Looking after patients with asthma is bread-and-butter work for general practitioners.

One in seven school children and one in 25 adults are said to have asthma, so it ranks with ear infections, indigestion and headaches on a GP's list of "top 10" illnesses.

I work in a big, busy inner-city health centre and my impression is that although asthma has become more common over the past 15 years, the treatment has improved enormously over that period too. More patients have asthma, but their symptoms are under much better control. A wide variety of inhalers are now available to treat asthma attacks and, more importantly, to prevent asthma from causing symptoms at all.

Patients with mild asthma - those, for example,who get a little wheezy in the hay fever season or when a cat enters the room - will probably use a "reliever" inhaler that stops the wheezing almost immediately. For those with more serious asthma, the mainstay of treatment is a steroid inhaler to prevent wheezing before it starts.

Inhaled steroids have revolutionised the treatment of asthma. In my practice it has become a relatively rare event for a patient to need hospital admission for an asthma attack. The reason is that most of our asthmatic patients take their steroid "preventer" inhalers regularly. Hospital wards and casualty departments used to be full of such patients attached to nebulisers and intravenous drips. Inhaled steroids have changed allthat.

In the bad old days, asthma used to force children to miss classes for days and weeks because they were too wheezy and too short of breath to be able to get to school. Now, teenagers consider it "cool" to take their inhalers to school, and one drug company is exploiting this in its advertising campaign.

Steroids have had bad press because of their potential side effects - women growing beards, men growing breasts, children not growing at all. But with the help of groups such as the National Asthma Campaign, patients with asthma have discovered that inhaled steroids have almost no side-effects.

General practice asthma clinics run by practice nurses have played a part in the public education campaign that has helped to bring asthma under control. The NHS has paid family doctors financial incentives to set up asthma clinics.

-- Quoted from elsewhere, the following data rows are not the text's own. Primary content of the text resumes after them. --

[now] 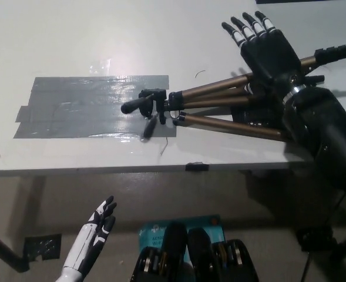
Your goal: A tripod is kept on the middle of the desk infront of the robot and the robot grabs one of its legs to pick it up and hands it to a person
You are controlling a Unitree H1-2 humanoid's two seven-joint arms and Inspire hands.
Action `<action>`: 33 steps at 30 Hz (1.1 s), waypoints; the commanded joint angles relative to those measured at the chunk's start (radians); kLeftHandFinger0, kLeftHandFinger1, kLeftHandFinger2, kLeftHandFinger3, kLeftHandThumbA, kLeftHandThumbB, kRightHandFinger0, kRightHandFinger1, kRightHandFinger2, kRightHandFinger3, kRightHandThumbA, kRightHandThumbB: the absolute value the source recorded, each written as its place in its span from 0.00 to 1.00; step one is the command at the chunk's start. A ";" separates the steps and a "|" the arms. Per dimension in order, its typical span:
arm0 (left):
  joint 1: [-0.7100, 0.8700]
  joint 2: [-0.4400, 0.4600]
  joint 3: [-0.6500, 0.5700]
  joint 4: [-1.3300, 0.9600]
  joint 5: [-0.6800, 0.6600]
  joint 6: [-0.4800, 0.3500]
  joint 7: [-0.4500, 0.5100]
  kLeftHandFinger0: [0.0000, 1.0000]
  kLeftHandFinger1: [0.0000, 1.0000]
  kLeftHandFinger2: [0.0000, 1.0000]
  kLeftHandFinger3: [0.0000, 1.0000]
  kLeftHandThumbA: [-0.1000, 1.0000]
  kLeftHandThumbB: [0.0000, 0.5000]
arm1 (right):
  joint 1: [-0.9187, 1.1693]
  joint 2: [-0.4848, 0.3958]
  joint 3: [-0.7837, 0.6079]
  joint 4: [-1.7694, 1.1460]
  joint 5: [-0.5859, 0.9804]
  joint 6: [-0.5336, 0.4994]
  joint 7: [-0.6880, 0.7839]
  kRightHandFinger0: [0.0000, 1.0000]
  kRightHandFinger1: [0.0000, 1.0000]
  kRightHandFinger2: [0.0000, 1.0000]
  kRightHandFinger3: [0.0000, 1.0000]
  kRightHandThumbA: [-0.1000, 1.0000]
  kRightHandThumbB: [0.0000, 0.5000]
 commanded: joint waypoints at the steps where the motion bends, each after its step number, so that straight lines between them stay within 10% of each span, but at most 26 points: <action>1: -0.019 0.019 -0.005 -0.042 -0.009 -0.041 -0.023 1.00 1.00 1.00 1.00 1.00 0.24 | -0.130 -0.013 0.020 0.102 -0.096 0.003 -0.383 1.00 1.00 1.00 1.00 0.98 0.73; 4: -0.019 0.017 -0.004 -0.043 -0.015 -0.039 -0.026 1.00 1.00 1.00 1.00 1.00 0.24 | -0.148 -0.008 0.036 0.137 -0.109 0.029 -0.380 1.00 1.00 1.00 1.00 0.93 0.70; 10: -0.024 0.023 -0.007 -0.046 -0.006 -0.036 -0.037 1.00 1.00 1.00 1.00 1.00 0.26 | -0.174 0.003 0.076 0.251 -0.066 0.015 -0.171 1.00 1.00 1.00 1.00 0.69 0.98; 12: -0.029 0.022 -0.008 -0.042 -0.005 -0.040 -0.039 1.00 1.00 1.00 1.00 1.00 0.24 | -0.180 0.007 0.097 0.295 -0.074 0.024 -0.204 1.00 0.96 0.99 1.00 0.39 0.75; 14: -0.029 0.021 -0.008 -0.041 -0.007 -0.041 -0.039 1.00 1.00 1.00 1.00 1.00 0.24 | -0.183 0.009 0.109 0.316 -0.074 0.021 -0.235 0.92 0.88 0.93 1.00 0.33 0.75; 15: -0.029 0.020 -0.008 -0.042 -0.005 -0.044 -0.038 1.00 1.00 1.00 1.00 1.00 0.24 | -0.182 0.012 0.107 0.335 -0.063 -0.001 -0.286 0.67 0.66 0.69 0.81 0.10 0.73; 16: -0.027 0.022 -0.008 -0.048 -0.006 -0.040 -0.042 1.00 1.00 1.00 1.00 1.00 0.25 | -0.177 0.017 0.122 0.370 -0.085 0.007 -0.419 0.03 0.04 0.18 0.38 0.00 0.61; 19: -0.033 0.027 -0.007 -0.044 -0.008 -0.042 -0.046 1.00 1.00 1.00 1.00 1.00 0.26 | -0.177 0.019 0.123 0.398 -0.080 -0.026 -0.599 0.00 0.03 0.43 0.16 0.00 0.50; 22: -0.038 0.028 -0.006 -0.040 -0.006 -0.042 -0.049 1.00 1.00 1.00 1.00 1.00 0.24 | -0.190 0.013 0.121 0.382 -0.068 -0.070 -0.654 0.00 0.19 0.67 0.21 0.00 0.52; 27: -0.040 0.031 -0.012 -0.037 0.006 -0.052 -0.049 1.00 1.00 1.00 1.00 1.00 0.23 | -0.172 0.022 0.048 0.290 0.018 -0.146 -0.638 0.00 0.16 0.56 0.39 0.00 0.37; 31: -0.046 0.035 -0.015 -0.036 0.013 -0.057 -0.050 1.00 1.00 1.00 1.00 1.00 0.20 | -0.128 0.042 -0.049 0.131 0.127 -0.197 -0.533 0.00 0.12 0.47 0.05 0.00 0.26; 33: -0.051 0.035 -0.015 -0.040 0.012 -0.051 -0.052 0.98 1.00 1.00 1.00 1.00 0.20 | -0.109 0.055 -0.094 0.053 0.182 -0.209 -0.469 0.00 0.17 0.56 0.12 0.00 0.26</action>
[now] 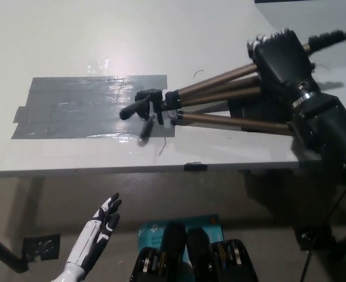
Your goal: A tripod is kept on the middle of the desk infront of the robot and the robot grabs one of its legs to pick it up and hands it to a person
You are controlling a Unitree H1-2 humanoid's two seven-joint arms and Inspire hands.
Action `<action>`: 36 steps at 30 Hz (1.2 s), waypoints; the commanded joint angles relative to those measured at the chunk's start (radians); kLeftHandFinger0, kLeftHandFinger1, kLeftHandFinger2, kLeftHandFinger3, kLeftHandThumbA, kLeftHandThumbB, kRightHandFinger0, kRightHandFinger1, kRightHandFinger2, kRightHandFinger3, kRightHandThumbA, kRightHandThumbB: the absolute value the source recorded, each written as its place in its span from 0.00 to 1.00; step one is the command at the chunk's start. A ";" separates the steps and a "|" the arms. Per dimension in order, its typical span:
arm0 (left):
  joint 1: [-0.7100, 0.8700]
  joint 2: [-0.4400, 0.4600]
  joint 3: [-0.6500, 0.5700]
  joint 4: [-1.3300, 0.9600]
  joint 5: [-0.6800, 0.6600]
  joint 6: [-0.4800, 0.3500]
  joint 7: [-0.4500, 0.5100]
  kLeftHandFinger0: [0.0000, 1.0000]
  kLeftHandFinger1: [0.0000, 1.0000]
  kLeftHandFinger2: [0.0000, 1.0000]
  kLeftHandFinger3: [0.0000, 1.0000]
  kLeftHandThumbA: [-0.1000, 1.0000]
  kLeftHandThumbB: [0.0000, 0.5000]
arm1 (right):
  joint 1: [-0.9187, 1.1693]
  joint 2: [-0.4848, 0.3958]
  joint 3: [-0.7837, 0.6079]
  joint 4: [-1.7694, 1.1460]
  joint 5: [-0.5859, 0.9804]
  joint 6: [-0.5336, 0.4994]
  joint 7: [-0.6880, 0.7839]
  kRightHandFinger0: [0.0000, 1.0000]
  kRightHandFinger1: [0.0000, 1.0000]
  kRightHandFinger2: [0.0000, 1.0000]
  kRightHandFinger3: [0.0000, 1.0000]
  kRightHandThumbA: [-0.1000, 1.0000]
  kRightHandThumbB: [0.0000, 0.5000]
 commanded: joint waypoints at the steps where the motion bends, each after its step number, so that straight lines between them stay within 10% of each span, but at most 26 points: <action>1: -0.034 0.030 -0.010 -0.039 0.009 -0.046 -0.021 0.94 1.00 1.00 1.00 1.00 0.22 | -0.033 0.040 -0.156 -0.277 0.225 -0.127 -0.028 0.00 0.21 0.63 0.35 0.00 0.30; 3: -0.039 0.030 -0.012 -0.039 0.007 -0.035 -0.025 0.93 1.00 1.00 1.00 1.00 0.21 | -0.009 0.048 -0.192 -0.390 0.257 -0.104 0.057 0.00 0.29 0.71 0.75 0.00 0.31; 5: -0.041 0.032 -0.014 -0.040 0.004 -0.031 -0.031 0.93 1.00 1.00 1.00 1.00 0.19 | 0.008 0.053 -0.211 -0.472 0.278 -0.091 0.110 0.00 0.30 0.72 0.80 0.00 0.39; 18: -0.061 0.042 -0.021 -0.034 0.003 -0.053 -0.040 0.93 0.97 0.96 1.00 1.00 0.15 | 0.048 0.077 -0.227 -0.726 0.235 -0.017 0.265 0.00 0.32 0.73 0.81 0.00 0.35; 24: -0.071 0.042 -0.025 -0.048 -0.006 -0.018 -0.045 0.86 0.95 0.94 1.00 1.00 0.14 | 0.043 0.060 -0.213 -0.670 0.150 -0.008 0.280 0.00 0.27 0.65 0.65 0.00 0.37; 36: -0.094 0.045 -0.028 -0.045 0.008 -0.017 -0.044 0.85 0.92 0.90 1.00 1.00 0.15 | -0.026 0.016 -0.168 -0.474 0.092 -0.065 0.249 0.00 0.39 0.79 0.75 0.00 0.36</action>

If there is now a genuine downturn in the number of new asthmatics, it will be welcome news for patients, doctors and nurses. The NHS and the Treasury will be pleased too; asthma costs the health service £670m a year. The only people who might not be so pleased will be the manufacturers of asthma medications. For 15 years, their business has boomed, with new drugs, new inhalers and growing public awareness of the need to treat asthma aggressively.

But it is certainly much too early to predict the demise of asthma as a major public health problem. Despite the success of new inhalers, new drugs and plenty of health education, there were 1,584 deaths from asthma in 1997, the latest year for which figures are available. Each death is a reminder of how serious asthma can be.